The idea of seasons reminds me that good gifts don’t usually come all at once. Each season (even here in Texas!) brings its own joys as well as its own limitations. I’m waiting anxiously to transition from summer to fall: getting some relief from the heat, breaking out my cardigans and boots, enjoying candy corn and hot chai lattes, taking pictures of the kids at the pumpkin patch. But opening myself up to these delights necessarily requires letting go of the afternoons at the pool, the cute comfort of shorts and sandals, the taste of fresh peaches and watermelon. The fall also brings extra responsibilities and activities, days of perpetually cold feet, leaves blowing into the front foyer, and lots of annoying football-related statuses on Facebook.

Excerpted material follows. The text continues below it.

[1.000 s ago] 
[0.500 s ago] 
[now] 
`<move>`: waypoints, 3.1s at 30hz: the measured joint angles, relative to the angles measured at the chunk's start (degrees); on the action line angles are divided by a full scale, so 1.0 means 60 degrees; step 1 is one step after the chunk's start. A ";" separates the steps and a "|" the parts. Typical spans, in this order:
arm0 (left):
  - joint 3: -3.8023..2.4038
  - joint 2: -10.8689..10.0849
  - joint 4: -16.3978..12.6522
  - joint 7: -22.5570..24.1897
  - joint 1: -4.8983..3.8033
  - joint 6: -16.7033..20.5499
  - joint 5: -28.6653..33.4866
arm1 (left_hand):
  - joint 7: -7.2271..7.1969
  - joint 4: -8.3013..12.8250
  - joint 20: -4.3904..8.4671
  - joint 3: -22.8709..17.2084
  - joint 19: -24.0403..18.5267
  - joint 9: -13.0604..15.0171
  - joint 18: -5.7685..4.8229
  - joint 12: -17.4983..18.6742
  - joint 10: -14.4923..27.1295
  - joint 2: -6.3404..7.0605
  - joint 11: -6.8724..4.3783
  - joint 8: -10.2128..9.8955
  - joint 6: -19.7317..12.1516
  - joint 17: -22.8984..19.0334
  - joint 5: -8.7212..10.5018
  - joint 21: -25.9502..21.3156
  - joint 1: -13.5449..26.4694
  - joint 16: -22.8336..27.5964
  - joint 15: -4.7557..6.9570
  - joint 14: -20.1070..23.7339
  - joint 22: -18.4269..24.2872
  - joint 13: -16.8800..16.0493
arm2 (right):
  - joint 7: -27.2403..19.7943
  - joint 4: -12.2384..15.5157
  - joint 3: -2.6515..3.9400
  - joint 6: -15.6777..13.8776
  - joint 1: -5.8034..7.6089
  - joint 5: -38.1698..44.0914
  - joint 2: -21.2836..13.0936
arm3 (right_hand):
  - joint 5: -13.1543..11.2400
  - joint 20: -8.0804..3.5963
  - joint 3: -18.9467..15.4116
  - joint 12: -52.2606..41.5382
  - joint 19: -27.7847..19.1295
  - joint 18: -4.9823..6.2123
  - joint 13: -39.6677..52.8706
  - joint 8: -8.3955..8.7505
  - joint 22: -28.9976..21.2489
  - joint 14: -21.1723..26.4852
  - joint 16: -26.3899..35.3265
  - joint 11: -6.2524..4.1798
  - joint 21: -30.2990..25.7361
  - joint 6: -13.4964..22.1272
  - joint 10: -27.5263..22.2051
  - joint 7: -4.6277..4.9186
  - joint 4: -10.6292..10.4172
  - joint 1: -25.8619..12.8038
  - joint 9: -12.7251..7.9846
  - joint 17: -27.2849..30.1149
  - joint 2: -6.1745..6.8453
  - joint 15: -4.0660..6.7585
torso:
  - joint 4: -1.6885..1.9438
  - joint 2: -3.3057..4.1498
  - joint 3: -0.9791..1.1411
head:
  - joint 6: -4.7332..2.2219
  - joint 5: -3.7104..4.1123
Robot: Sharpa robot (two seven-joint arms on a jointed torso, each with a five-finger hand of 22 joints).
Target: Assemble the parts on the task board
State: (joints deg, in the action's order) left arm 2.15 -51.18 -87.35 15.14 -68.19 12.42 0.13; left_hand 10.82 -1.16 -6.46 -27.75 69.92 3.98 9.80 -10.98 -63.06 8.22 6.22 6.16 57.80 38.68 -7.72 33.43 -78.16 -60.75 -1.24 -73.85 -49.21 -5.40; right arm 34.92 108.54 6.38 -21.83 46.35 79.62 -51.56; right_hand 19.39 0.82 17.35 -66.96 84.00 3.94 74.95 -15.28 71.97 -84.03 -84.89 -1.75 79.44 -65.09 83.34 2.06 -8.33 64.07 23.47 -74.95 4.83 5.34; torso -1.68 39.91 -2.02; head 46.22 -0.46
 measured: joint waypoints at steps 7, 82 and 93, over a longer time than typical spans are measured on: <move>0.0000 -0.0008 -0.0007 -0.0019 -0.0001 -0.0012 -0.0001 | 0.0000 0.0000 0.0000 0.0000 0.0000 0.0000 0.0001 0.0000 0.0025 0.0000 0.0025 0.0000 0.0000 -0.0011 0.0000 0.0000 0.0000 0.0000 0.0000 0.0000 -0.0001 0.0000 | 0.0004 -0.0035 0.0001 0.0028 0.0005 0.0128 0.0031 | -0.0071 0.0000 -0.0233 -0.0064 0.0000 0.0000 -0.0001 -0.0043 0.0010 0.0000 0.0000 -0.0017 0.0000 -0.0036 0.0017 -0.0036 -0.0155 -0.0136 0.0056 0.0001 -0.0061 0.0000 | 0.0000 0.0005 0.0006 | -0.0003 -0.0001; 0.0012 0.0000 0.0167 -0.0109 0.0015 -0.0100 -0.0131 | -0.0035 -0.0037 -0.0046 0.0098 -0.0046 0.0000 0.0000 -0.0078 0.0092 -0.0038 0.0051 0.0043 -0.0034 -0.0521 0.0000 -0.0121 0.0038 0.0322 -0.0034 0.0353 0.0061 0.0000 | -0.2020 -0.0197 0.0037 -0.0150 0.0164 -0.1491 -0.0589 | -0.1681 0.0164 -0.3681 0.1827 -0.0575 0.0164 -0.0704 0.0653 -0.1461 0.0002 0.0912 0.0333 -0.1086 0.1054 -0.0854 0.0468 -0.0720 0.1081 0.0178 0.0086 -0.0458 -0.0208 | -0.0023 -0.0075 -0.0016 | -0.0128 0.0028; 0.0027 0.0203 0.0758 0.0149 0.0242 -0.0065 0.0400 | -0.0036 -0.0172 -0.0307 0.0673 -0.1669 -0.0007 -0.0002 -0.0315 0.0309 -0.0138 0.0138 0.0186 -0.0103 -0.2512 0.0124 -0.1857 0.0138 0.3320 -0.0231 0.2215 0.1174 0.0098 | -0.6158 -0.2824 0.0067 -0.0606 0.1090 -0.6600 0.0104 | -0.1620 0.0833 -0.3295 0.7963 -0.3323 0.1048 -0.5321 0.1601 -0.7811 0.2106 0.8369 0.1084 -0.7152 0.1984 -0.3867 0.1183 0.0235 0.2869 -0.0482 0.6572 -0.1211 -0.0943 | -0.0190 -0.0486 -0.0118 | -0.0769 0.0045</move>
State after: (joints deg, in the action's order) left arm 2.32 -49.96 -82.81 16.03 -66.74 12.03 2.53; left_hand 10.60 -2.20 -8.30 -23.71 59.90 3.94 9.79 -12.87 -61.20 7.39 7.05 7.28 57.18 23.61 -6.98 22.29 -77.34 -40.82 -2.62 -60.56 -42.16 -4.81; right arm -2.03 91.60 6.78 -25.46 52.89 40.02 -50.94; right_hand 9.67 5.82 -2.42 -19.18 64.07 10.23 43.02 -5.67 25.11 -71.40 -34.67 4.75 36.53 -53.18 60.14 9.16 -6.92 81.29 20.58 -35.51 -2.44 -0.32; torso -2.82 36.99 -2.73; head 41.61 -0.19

Good gifts, like manna, get wormy when you try to hold onto them for longer than they’re intended. I’m so thankful for the interactions and opportunities I enjoyed for those years I spent in the classroom. But those are not my gifts for today, except in the form of fond memories and a few long-distance relationships.
I’m challenged daily not to indulge myself in rose-colored nostalgia, pining away for seasons that have passed. To do so would cause me to miss out on the gifts I’ve been given today: my sleeping son nestled in my arms, pretend play with my preschool daughter, flexible time during the day for ministry and social interaction.
Because that’s the other thing about seasons: they keep moving. Surrendering to the season means keeping an open hand and enjoying each sweet gift as it comes, and it also means resisting the temptation to rage against the limitations that each season implies. I know this season will end just as I’ve settled in to it; and in one sense it’s gone forever. But seasons do have a way of coming back around, and I know that just because an opportunity is unavailable to me now doesn’t mean it won’t be a possibility some other day.
So even as I light my cinnamon spice candle and air out my fall scarves, I’ll enjoy one more afternoon watching my daughter run through the sprinkler in the back yard. I’ll stifle my groan and get down on the floor for one more stuffed-animal tea party, knowing that one day I’ll pine for the days when I had such an open invitation to chat with my girl and her friends. And I’ll say out loud the most simple, the most humble benediction I know: For this, today: thank you, Lord.”